Each instruction modifies a register, so update the `registers` global array variable as appropriate. For example, for the MIPS instruction
```asm
and $4, $1, $2
```
Register 4 would be updated with the contents of the bitwise AND of register #1 and register #2, as follows:
```c
registers[4] = registers[1] & registers[2];
```
The following MIPS instructions need to be implemented: `sll`, `sra`, `add`, `sub`, `and`, `or`, `nor`, `addi`, `andi`, `ori`.
**Note**: There are some nuances in MIPS architecture that we will ignore in this lab. For example, `$0`/`$zero` (the "zero register") is usually read-only and always contains the value 0. However, for this lab, all 32 registers can be considered general registers. Further, do not need to consider the signed extension of immediate values. Each update to a register should be fairly straightforward, similar to above.
## Examples/testing
Consider the following sequence of MIPS instructions:
```asm
addi $0, $0, 21834 # r[0] = r[0] + 21834
add $1, $0, $0 # r[1] = r[0] + r[0]
sub $2, $1, $0 # r[2] = r[1] - r[0]
ori $3, $2, 1 # r[3] = r[2] | 1
```
In order to execute this series of instructions, each instruction will need to be translated to its binary equivalent by using an assembler. Using your [MIPS cheatsheet](https://sakai.unc.edu/access/content/group/167842e9-e6e0-4d16-81bd-842fcf59831e/Supplemental/mips_cheat_sheet.pdf), you can do this translation yourself.
```text
00100000000000000101010101001010
00000000000000000000100000100000
00000000001000000001000000100010
00110100010000110000000000000001
```
For this lab, each instruction is accepted as an integer through standard input, so each binary instruction will need to undergo another conversion:
```text
536892746
2080
2101282
876806145
```
You can then enter each integer into the simulator.
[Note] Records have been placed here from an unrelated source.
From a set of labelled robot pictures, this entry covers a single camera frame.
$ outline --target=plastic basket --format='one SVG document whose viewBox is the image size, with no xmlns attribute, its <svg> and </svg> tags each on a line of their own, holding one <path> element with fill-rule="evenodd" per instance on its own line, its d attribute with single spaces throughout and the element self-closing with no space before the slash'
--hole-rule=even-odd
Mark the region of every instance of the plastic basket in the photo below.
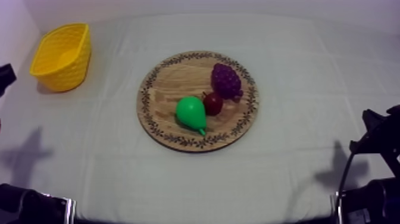
<svg viewBox="0 0 400 224">
<path fill-rule="evenodd" d="M 61 26 L 42 38 L 30 74 L 52 91 L 71 90 L 84 81 L 91 50 L 87 24 Z"/>
</svg>

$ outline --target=plastic apple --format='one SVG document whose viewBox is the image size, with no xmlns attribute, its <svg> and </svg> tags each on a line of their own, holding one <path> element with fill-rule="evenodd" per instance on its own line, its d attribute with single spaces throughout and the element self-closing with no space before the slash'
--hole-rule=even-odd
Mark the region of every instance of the plastic apple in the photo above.
<svg viewBox="0 0 400 224">
<path fill-rule="evenodd" d="M 208 95 L 205 92 L 203 92 L 203 94 L 205 95 L 203 99 L 205 114 L 209 116 L 215 116 L 219 114 L 224 104 L 223 99 L 215 92 L 212 92 Z"/>
</svg>

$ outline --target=white tablecloth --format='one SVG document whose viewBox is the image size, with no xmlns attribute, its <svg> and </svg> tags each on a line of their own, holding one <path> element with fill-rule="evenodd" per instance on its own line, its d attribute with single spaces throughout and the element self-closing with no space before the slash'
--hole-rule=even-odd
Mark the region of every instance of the white tablecloth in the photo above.
<svg viewBox="0 0 400 224">
<path fill-rule="evenodd" d="M 34 49 L 0 113 L 0 182 L 77 200 L 77 214 L 123 223 L 279 223 L 330 214 L 361 112 L 398 104 L 400 43 L 359 27 L 269 15 L 170 15 L 91 24 L 85 82 L 51 94 L 29 76 Z M 249 132 L 208 154 L 153 141 L 136 95 L 161 60 L 209 50 L 256 80 Z M 356 156 L 348 187 L 385 178 Z"/>
</svg>

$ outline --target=green pear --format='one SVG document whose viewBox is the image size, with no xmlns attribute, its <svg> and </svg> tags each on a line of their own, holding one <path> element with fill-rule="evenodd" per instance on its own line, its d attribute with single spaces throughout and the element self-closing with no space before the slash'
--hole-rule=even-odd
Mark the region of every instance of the green pear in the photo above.
<svg viewBox="0 0 400 224">
<path fill-rule="evenodd" d="M 176 116 L 180 122 L 205 135 L 205 108 L 197 97 L 184 97 L 176 105 Z"/>
</svg>

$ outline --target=round wooden tray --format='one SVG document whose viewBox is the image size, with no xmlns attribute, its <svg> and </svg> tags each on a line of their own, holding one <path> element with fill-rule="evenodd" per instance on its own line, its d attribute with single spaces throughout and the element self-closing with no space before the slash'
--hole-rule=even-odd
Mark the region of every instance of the round wooden tray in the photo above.
<svg viewBox="0 0 400 224">
<path fill-rule="evenodd" d="M 207 116 L 206 136 L 176 120 L 176 105 L 186 96 L 211 93 L 211 72 L 216 63 L 231 66 L 242 81 L 239 102 L 224 100 L 220 114 Z M 160 144 L 187 153 L 205 153 L 239 139 L 254 122 L 258 91 L 253 78 L 237 61 L 215 52 L 190 51 L 172 56 L 152 69 L 137 95 L 137 115 L 146 132 Z"/>
</svg>

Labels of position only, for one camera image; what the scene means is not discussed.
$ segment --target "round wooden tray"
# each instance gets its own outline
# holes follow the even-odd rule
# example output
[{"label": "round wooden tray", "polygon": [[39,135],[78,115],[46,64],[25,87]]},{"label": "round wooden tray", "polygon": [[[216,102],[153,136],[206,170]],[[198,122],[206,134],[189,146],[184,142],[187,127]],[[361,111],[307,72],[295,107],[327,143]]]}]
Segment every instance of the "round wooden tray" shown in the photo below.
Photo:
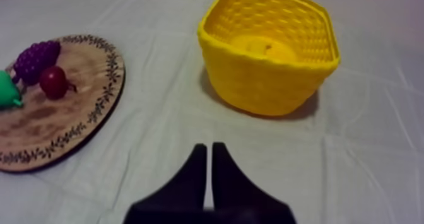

To exit the simulator, you can enter the integer `4294967295`. The `main` method handles this special instruction, so you don't need to implement it.
```text
Please enter your instruction as a 32-bit integer: 536892746
Current register status:
[21834, 0, 0, 0, 0, 0, 0, 0, 0, 0, 0, 0, 0, 0, 0, 0, 0, 0, 0, 0, 0, 0, 0, 0, 0, 0, 0, 0, 0, 0, 0, 0]
Please enter your instruction as a 32-bit integer: 2080
Current register status:
[21834, 43668, 0, 0, 0, 0, 0, 0, 0, 0, 0, 0, 0, 0, 0, 0, 0, 0, 0, 0, 0, 0, 0, 0, 0, 0, 0, 0, 0, 0, 0, 0]
Please enter your instruction as a 32-bit integer: 2101282
Current register status:
[21834, 43668, 21834, 0, 0, 0, 0, 0, 0, 0, 0, 0, 0, 0, 0, 0, 0, 0, 0, 0, 0, 0, 0, 0, 0, 0, 0, 0, 0, 0, 0, 0]
Please enter your instruction as a 32-bit integer: 876806145
Current register status:
[21834, 43668, 21834, 21835, 0, 0, 0, 0, 0, 0, 0, 0, 0, 0, 0, 0, 0, 0, 0, 0, 0, 0, 0, 0, 0, 0, 0, 0, 0, 0, 0, 0]
Please enter your instruction as a 32-bit integer: 4294967295
```
## Submit your assignment
1. Use git to push your finished code to this GitHub repository.
2. Go to the COMP 211 course in Gradescope and click on the assignment called **Lab 04**.
3. Click on the option to **Submit Assignment** and choose GitHub as the submission method.
4. You should see a list of your public repositories. Select the one named **lab-04-yourname** and submit it.
5. Your assignment should be autograded within a few seconds, and you will receive feedback for the autograded portion.
6. If you receive all the points, then you have completed this lab! Otherwise, you are free to keep pushing commits to your GitHub repository and submit for regrading up until the deadline of the lab.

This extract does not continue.